Neurofibromatosis type 1 has been reported as being the most common genetic condition associated with midaortic syndrome [6]. Tummolo et al. reported that severe hypertension in children with midaortic syndrome is usually refractory to pharmacological treatment requiring PTA and/or surgical treatment [8]. PTA may not result in HTN control in a significant proportion of patients with renovascular hypertension. Hypertensive children having complex, more widespread stenosis may present the poorest outcome after angioplasty, while clinical benefit has been reported in 79.9 % of the children with involvement of only the main renal arteries [9]. Reconstructive surgery would provide better outcomes, but is preferably delayed until school age or adolescence as younger children may present smaller postoperative benefit and need for high number of reoperations [10].

The correlation between arterial BP and arterial stiffness has already been well documented in previous pediatric studies [6, 7]. In the Bogalusa Heart Study, it was shown that systolic BP is a predictor of arterial stiffness in healthy asymptomatic young individuals [11]. On the other hand, Tedesco et al. found no difference in cf-PWV in children with NF type 1 compared with healthy controls [12]. The presence of severe hypertension could explain the presence of increased arterial stiffness in our patient. Office BP levels in the patient presented a decrease at 4 months after PTA. In contrast, ambulatory BP levels increased at 4 months after angioplasty and were accompanied by an increase in cf-PWV. Increased BP variability may explain the presence of this discrepancy [6]. The superiority of ABPM in the assessment of hypertension in children and its close relation to target organ damage has been previously described [13]. In our case, ambulatory BP levels seem to better reflect cf-PWV values. The continuing reduction in cf-PWV levels despite the high ABP in the last follow-up visit could be attributed to the direct effect of antihypertensive medication on arterial stiffness [14]. Dihydropyridine calcium channel blockers have been shown to have antioxidant effects in animal models [15]. Moreover, adults in randomized control studies showed a reduction in cf-PWV in patients treated with amlodipine compared to placebo. Clinical benefit of antihypertensive treatment on arterial stiffness independently of BP response may have important prognostic implications.

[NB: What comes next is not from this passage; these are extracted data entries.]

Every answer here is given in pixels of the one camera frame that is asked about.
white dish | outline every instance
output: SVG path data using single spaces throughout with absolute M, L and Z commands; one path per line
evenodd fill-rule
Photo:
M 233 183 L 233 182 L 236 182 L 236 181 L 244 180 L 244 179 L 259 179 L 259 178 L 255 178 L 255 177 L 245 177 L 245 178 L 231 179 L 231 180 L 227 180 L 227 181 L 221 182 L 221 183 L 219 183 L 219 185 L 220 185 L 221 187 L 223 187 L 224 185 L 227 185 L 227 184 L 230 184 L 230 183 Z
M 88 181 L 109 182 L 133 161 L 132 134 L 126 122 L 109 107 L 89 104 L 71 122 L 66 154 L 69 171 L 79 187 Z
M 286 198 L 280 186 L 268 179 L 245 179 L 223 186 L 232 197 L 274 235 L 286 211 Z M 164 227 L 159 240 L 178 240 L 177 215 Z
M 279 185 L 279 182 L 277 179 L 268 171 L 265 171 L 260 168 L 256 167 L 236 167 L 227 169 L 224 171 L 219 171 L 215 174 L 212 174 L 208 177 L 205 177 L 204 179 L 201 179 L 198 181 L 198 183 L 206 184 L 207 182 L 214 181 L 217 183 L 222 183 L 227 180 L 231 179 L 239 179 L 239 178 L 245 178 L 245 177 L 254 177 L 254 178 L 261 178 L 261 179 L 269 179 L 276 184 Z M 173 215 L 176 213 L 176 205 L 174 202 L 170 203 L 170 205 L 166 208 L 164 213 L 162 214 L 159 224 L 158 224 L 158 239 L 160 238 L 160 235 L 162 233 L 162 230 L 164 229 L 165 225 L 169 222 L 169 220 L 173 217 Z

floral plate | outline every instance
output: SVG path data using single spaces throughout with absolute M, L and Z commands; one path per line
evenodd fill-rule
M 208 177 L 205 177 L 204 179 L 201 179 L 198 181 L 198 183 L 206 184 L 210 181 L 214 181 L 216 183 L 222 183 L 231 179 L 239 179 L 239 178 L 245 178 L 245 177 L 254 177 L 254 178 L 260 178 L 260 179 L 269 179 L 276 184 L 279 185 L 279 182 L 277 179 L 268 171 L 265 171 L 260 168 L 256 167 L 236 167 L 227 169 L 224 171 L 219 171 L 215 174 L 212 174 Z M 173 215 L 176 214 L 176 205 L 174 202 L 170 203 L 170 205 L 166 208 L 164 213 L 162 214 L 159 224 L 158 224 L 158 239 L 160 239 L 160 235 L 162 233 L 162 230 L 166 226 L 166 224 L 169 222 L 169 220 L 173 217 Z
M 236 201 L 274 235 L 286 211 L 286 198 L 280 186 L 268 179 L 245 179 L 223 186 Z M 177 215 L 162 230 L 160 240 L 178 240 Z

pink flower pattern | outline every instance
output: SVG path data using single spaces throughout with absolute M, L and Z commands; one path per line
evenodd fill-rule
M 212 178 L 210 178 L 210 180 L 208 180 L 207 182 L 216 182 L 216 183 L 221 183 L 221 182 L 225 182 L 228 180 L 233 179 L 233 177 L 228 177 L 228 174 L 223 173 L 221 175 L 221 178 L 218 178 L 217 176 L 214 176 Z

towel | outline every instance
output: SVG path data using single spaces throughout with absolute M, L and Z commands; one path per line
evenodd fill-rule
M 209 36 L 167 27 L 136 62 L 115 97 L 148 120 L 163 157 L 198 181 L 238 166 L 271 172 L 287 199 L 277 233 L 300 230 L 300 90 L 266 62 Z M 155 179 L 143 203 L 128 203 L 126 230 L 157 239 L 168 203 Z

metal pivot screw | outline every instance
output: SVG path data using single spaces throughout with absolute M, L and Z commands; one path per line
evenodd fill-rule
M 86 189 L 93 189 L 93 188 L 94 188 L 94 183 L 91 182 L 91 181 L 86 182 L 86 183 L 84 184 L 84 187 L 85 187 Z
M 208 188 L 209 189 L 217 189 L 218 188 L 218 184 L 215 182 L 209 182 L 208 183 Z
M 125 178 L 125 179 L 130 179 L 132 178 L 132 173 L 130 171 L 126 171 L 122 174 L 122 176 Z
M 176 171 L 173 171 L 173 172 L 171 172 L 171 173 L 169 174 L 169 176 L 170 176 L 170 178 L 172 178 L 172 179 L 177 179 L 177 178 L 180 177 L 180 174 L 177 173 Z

Regular BP assessment enables early diagnosis of hypertension in genetic conditions with high prevalence of midaortic syndrome, which recent studies show to present in younger ages than initially reported [1, 8]. Furthermore, early recognition of BP abnormalities may be crucial in order to diagnose early evolution of arterial stenosis in the context of acquired neurofibromatosis vasculopathy. The presence of nondipping profile at the age of 3 years may reflect the development of new vascular lesions, which progressed to clinical presentation of hypertension one year later. Tedesco et al. highlighted the value of ABPM in the assessment of NF type 1 pediatric patients showing that masked hypertension may be present in these patients and that nondipping profile was common among those with ambulatory hypertension [12]. On the other hand, dipping status has been reported to present a low reproducibility in pediatric patients, and current guidelines are not supporting investigation upon this [13, 16].

In conclusion, renovascular hypertension in NF type 1 may have significant adverse effect on arterial stiffness event with short duration of HTN. Regular assessment of BP using ABPM may enhance the medical care of patients with NF type 1 during regular assessment for the diagnosis of cardiovascular complications and guide further management. The use of more noninvasive techniques including cf-PWV could further add on the prognosis and evaluation of therapeutic outcome in patients with refractory hypertension.

Conflicts of Interest

The authors declare that they have no conflicts of interest.